But isn’t the point Tdgesq is making about knowledge, not possibility? We do not *know *that there is a theoretically possible world (w/free will) without evil, because this proposition can only be verified by empirical considerations – the actual free decisions of agents.
We do know that, *if *such a contingency is met, W4 is logically possible. We do not know that such a contingency can possibly be met.
Yes, we can and we do. I am sorry, but math is impossible to avoid. There are mathematical theorems, which show the existence of a specific number, and unable to p(name removed by moderator)oint just what that number might be.
Let’s take a very simple example. You know the game tic-tac-toe. The original game withe 3*3 grid, where the aim is to place 3 “x”-s or 3 “o”-s onto the squares between the grid lines, and try to put then onto one row, or column of diagonal (the outcome, when both players play the best strategy is always a draw). If we generalize the game and play it on an “infinite” (or sufficiently large) board, the result is that the starting player always wins. If we play it with 4 “x”-s, and 4 “o”-s, the starting player also always wins (when playing the best strategy). When the game is to put 9 “x”-s and 9 “o”-s onto the board, the game is always a draw. For 5, 6, 7 or 8 pieces we don’t know, if the starting player wins, or the game results in a draw. Yet, we know that somewhere between 4 and 9, there is a divinding line. Under that line the starting player wins, above that line it is draw.
Even without having the precise number, we
know, with absolute certainty, that such a dividing line exists. (This is called an “existential” proof, as opposed to a “constructive” proof, where not only the existence of something can be proven but also its exact value. The constructive proofs are more elegant and held in higher esteem, but sometimes we have to be content with an existential one.)
The same kind of problem we are contemplating here. We do not know what the actual agents will do. We do not have to know it. As long as
free will means to have at least two available options, and it is the agent who makes the decision, it is mathematically certain that for any “n” (the overall number of morally singificant decisions) and for any “k” (the number of immoral outcomes) where “k” goes from “0” to “n” we
can find a possible world where exactly “k” immoral (and thus “n - k” moral) decisons will be made.
Yes, the actual outcome
one specific “experiment” is unknown (for us, but not unknown for God) until the decisions are actually made. But we know that
one of the outcomes must be true. There will be either 0, or 1, or 2, or 3, or… “n” immoral decisions. Now can we rule out any one these outcomes? For example can we ascertain that exactly “103” immoral decisons are possible, but “104” immoral decisons are not? (I just made up these numbers.) On what ground? All those numbers are identical.

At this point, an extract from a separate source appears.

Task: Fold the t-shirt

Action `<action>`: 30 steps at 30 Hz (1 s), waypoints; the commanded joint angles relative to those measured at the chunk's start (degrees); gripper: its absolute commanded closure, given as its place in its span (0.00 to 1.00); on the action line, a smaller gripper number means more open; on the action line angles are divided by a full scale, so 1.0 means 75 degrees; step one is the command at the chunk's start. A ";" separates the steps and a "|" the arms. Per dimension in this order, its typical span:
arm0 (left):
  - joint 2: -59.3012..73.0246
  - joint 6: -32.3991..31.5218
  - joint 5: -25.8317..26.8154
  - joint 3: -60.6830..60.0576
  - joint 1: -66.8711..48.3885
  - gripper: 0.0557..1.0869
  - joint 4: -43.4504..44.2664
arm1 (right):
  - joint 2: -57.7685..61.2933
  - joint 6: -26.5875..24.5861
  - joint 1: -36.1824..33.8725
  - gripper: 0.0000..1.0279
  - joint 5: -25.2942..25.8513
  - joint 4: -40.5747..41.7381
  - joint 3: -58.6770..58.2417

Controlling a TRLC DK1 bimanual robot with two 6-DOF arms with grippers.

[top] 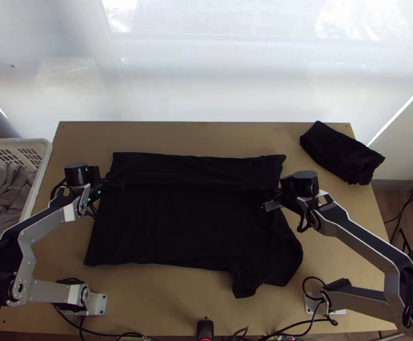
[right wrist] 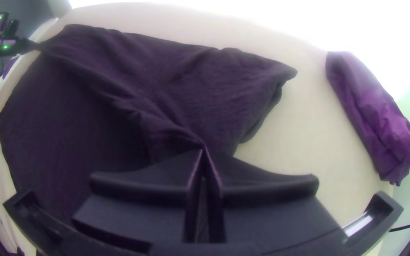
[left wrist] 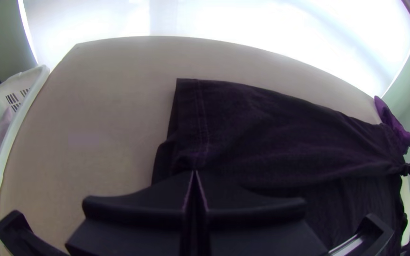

Suppose, however, there is one person who will do good, in the one-person, one-decision scenario. What sort of world is this? If such a situation is possible (which, arguably, Catholic dogma might imply), then freedom of will does not logically lead to evil actions. But neither does it lead to a satisfactory world. Anyone who enjoys his existence (even his sinful existence) would not prefer nonexistence to existence. So I think this, if it is allowed, is a hollow conclusion.
Well, we are getting somewhere. First, I said nothing about whether the world is “satisfactory”, or not. It is simple, that is true. Second, what constitues a “satisfactory” world is highly subjective. However, this is where the inductive part will come to the rescue. If we ever get there

. From this starting point it can be proven that for any “n” (the number of morally significant decisions) there is at least one posible world where k = 0 (that is no immoral outcomes will occur).
Let me tell you a nifty old story.
Jack and Mike are having a conversation. Jack tell Mike the following setup: “there is a gas-stove, an empty pot, a water faucet and a box of matches”. The problem is to have hot water, and asks Mike to set up the algorithm to make hot water. (I played this little game many times, and the result was always the same). Mike will answer (very hesitantly, since he suspects that the question is tricky): “well, I will place the pot under the faucet, open up the faucet, fill up the pot. Then I will place the filled pot onto the stove, strike a match, light up the gas, and wait for the water to become hot”. Jack says: “excellent algorithm!”. Now what would you do, if the pot would already be filled? The answer always comes up with full confidence this time: "I would place the pot on the stove, strike the match, light up the gas, and wait for the hot water. (And he usually smiles knowing that he gave a correct answer.)
Now Jack says: “well, this is how a physicist would act”. The mathematician says: “I would pour out the water, and thus reduce it to the previous, already solved problem”. I hope you see the point (and maybe had a chuckle). The point is that we do not have to examine each and every scenario. If we find a general solution (without specifying the “n” and “k”, then for any “n” and "any “k” we shall know that the problem is solved.
But if free will decisions cannot be known, nor estimated, a priori, then we do not *know *that there is a second person that could exist that would make such a decision. It is an empirical exercise, not a rational one.
No, that is not correct. We are conducting a thought-experiment. The only consideration is that a possible world cannot contain or lead to a logical contradiction.